Activity: An exact copy of the listing is what the response must contain.

START Available data

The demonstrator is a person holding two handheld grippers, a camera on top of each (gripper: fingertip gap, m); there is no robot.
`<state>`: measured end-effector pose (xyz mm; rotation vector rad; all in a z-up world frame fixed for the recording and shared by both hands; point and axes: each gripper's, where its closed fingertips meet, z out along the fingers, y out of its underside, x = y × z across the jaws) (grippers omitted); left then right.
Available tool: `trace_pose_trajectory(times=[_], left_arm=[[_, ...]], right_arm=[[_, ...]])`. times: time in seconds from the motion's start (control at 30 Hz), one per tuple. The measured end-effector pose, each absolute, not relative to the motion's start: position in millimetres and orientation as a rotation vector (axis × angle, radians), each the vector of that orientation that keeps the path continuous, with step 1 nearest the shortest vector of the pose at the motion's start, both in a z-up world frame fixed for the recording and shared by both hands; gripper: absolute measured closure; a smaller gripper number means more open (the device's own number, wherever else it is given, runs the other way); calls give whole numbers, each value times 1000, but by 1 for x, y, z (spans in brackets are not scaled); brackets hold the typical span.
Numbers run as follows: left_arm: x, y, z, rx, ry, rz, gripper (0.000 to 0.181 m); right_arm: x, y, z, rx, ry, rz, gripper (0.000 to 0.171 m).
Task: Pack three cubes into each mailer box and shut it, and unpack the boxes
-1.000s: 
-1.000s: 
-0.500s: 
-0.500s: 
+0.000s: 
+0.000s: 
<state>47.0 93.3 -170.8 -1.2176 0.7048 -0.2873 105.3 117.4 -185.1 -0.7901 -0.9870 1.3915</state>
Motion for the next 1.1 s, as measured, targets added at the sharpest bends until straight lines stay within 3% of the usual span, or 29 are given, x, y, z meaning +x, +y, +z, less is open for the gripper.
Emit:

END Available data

Answer section:
The demonstrator is a person holding two handheld grippers, a camera on top of each (gripper: fingertip gap, m); there is no robot.
`<state>`: measured end-effector pose (xyz mm; rotation vector rad; all in a z-up world frame fixed for the recording and shared by both hands; point and axes: each gripper's, where its closed fingertips meet, z out along the fingers, y out of its underside, x = y × z across the jaws) (grippers omitted); left then right.
Available tool: `trace_pose_trajectory(times=[_], left_arm=[[_, ...]], right_arm=[[_, ...]])`. times: time in seconds from the motion's start (control at 30 Hz), one per tuple. The measured end-effector pose, each absolute, not relative to the motion's start: position in millimetres and orientation as a rotation vector (axis × angle, radians), each the vector of that orientation that keeps the path continuous, with step 1 nearest the shortest vector of the pose at the motion's start, both in a z-up world frame fixed for the recording and shared by both hands; gripper: absolute measured closure; a smaller gripper number means more open (the device's own number, wherever else it is given, runs the other way); calls give whole numbers, each value times 1000, but by 1 for x, y, z (spans in brackets are not scaled); brackets hold the typical span.
Numbers run as follows: left_arm: x, y, z, rx, ry, rz, gripper (0.000 to 0.181 m); right_arm: x, y, z, rx, ry, rz, gripper (0.000 to 0.171 m).
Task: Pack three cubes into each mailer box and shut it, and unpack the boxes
-1.000s: 
-1.000s: 
-0.500s: 
-0.500s: 
+0.000s: 
+0.000s: 
<state>47.0 93.3 -170.8 -1.2176 0.7048 -0.2873 105.3 117.4 -185.1 -0.7901 -0.9870 1.3915</state>
Motion for the next 1.1 s, as measured, targets added at the sharpest bends until straight lines stay within 3% of the usual span, or 29 are given, x, y, z meaning +x, +y, +z, less is open for the gripper.
Emit:

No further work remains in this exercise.